*INSTRUCTIONS FOR THE TASK*.
Could you retype the lines below, starting at the line holding "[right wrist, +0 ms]" and stopping at the line holding "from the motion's", inclusive? Copy them exactly and drop the images.
[Start of Attachment]
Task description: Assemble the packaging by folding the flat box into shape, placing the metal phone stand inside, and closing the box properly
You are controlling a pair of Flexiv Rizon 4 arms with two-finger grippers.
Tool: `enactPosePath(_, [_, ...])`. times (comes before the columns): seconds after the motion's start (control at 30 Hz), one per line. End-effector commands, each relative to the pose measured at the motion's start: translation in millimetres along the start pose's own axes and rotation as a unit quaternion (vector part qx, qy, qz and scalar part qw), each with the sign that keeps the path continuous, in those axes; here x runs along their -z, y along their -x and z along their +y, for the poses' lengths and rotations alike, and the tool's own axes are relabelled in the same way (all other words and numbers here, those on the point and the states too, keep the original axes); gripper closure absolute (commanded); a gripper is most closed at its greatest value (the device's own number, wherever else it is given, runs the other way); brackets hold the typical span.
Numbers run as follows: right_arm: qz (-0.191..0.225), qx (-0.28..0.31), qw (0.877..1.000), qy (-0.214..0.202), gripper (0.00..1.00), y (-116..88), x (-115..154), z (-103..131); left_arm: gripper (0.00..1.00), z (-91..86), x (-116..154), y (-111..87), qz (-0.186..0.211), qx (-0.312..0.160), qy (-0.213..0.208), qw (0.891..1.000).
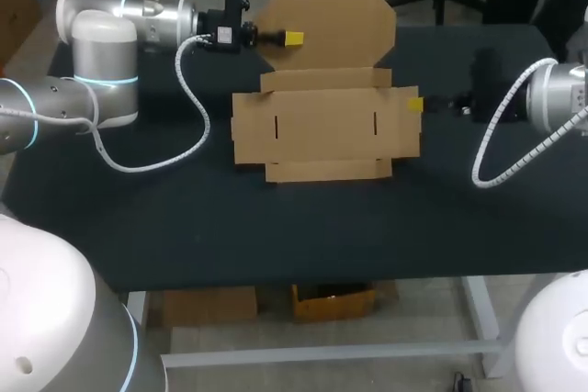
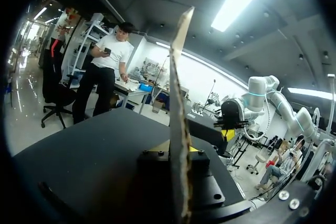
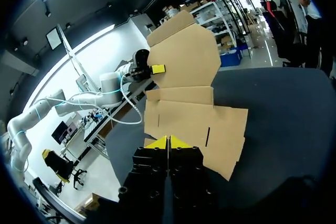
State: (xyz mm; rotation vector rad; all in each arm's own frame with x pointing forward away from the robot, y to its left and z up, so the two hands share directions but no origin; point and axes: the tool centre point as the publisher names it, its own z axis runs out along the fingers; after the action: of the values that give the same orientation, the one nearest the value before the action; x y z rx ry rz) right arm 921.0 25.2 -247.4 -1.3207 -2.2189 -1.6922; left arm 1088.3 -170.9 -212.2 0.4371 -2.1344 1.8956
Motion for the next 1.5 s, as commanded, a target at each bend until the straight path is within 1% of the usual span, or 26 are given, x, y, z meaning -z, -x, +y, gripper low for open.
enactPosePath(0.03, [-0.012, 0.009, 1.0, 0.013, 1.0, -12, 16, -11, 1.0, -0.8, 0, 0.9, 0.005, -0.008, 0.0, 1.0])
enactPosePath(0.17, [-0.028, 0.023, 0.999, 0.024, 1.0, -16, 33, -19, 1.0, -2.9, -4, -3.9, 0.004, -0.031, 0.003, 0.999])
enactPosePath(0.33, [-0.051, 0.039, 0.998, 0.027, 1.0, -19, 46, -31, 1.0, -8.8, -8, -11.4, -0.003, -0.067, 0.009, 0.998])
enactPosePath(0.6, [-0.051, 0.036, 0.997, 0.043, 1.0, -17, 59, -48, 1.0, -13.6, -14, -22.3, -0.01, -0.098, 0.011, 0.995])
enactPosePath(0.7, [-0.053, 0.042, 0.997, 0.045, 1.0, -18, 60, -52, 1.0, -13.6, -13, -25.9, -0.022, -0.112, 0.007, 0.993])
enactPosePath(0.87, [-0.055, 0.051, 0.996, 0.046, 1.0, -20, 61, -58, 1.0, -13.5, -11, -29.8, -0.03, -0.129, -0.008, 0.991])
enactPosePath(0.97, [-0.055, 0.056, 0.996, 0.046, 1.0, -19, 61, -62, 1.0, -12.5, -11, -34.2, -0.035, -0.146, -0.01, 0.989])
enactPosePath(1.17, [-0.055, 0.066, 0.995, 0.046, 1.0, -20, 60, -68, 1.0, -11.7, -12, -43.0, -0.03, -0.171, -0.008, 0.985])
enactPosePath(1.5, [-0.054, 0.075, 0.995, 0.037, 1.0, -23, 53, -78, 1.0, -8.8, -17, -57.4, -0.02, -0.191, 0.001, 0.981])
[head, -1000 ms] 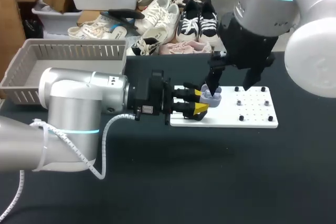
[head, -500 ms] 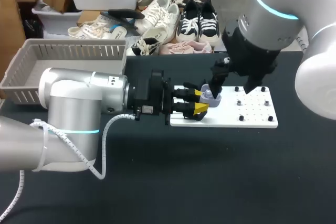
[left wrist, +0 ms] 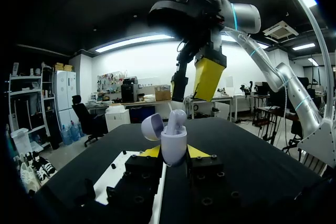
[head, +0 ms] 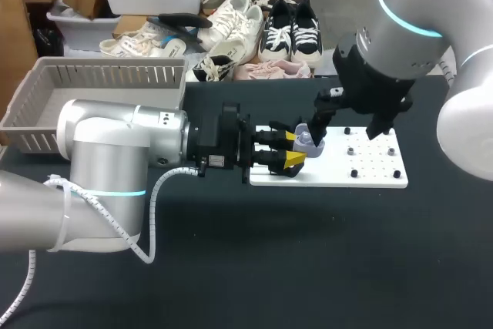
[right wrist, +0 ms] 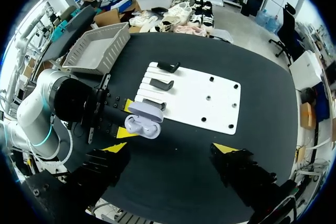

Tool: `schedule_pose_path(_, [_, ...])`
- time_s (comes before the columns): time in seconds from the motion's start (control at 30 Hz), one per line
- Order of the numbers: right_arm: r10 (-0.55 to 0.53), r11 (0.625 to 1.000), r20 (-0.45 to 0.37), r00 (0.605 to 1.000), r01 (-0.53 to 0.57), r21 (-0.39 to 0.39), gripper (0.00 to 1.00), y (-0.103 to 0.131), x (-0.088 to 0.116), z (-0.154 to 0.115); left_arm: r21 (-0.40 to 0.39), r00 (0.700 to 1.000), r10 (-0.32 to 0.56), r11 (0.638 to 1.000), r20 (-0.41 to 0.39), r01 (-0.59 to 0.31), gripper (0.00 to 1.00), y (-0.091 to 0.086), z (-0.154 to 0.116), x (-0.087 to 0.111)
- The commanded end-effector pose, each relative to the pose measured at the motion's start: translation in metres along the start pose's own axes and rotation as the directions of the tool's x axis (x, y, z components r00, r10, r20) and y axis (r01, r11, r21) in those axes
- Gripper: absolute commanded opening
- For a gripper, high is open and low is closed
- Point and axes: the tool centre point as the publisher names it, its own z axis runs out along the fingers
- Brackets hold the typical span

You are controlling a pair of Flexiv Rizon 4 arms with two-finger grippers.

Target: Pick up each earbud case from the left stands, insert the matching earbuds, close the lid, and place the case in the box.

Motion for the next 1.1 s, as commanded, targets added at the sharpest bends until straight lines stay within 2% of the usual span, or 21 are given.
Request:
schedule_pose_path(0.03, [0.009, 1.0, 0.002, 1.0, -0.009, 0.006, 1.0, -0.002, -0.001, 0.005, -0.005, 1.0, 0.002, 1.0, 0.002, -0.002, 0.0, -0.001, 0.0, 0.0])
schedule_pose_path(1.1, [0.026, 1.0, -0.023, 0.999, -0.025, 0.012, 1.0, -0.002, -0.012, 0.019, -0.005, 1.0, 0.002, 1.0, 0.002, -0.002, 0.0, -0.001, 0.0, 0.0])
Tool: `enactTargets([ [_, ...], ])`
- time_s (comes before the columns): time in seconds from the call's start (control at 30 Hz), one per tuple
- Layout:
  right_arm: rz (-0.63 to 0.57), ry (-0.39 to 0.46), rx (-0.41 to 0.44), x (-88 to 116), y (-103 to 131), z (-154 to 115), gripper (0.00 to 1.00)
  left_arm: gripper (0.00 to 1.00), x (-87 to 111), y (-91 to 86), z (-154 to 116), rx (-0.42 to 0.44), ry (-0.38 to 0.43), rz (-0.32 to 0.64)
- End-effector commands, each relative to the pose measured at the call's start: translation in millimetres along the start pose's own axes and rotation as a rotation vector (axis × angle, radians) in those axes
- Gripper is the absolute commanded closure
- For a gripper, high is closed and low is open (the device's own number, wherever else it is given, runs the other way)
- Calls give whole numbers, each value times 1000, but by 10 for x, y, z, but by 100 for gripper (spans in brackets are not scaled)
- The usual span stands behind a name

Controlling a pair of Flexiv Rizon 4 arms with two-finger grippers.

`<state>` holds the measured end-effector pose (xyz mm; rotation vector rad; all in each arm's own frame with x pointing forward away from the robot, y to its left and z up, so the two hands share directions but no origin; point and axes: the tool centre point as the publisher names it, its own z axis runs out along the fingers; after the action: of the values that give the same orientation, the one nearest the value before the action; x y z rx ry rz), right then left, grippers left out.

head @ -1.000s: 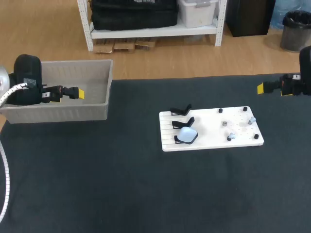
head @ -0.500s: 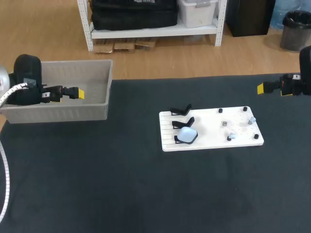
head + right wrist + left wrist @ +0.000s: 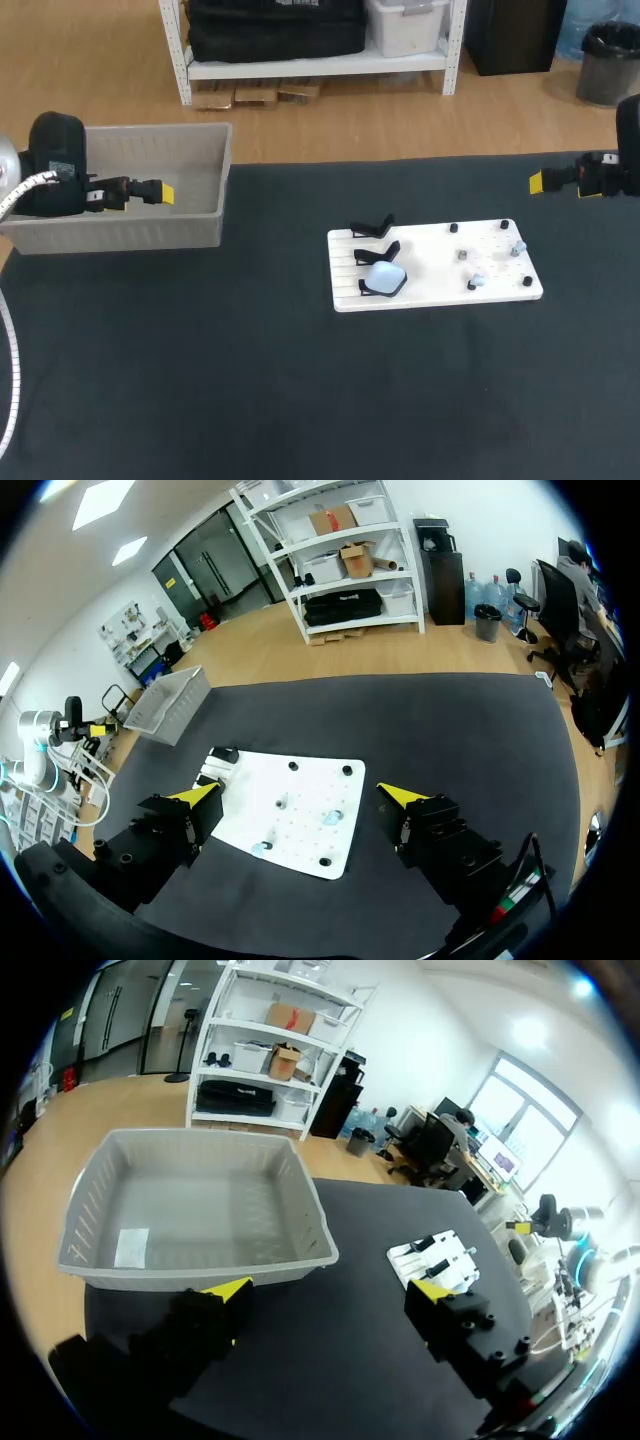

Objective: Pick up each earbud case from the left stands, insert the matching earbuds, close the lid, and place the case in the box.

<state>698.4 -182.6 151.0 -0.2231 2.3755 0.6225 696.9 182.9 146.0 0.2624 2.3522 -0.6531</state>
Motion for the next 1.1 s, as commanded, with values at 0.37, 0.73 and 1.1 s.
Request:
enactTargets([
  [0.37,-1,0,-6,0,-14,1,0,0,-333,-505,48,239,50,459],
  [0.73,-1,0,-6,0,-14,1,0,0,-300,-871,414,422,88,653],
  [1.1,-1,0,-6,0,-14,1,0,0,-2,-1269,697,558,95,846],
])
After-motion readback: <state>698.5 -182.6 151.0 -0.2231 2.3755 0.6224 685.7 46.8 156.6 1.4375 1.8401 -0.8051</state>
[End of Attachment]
*RESPONSE TO THIS TASK*.
[right wrist, +0 ms] 

Tool: `schedule_pose_path(_, [_, ...])`
- time_s (comes before the columns): time in seconds from the motion's start (control at 30 Hz), one per line

Nothing else belongs in this output.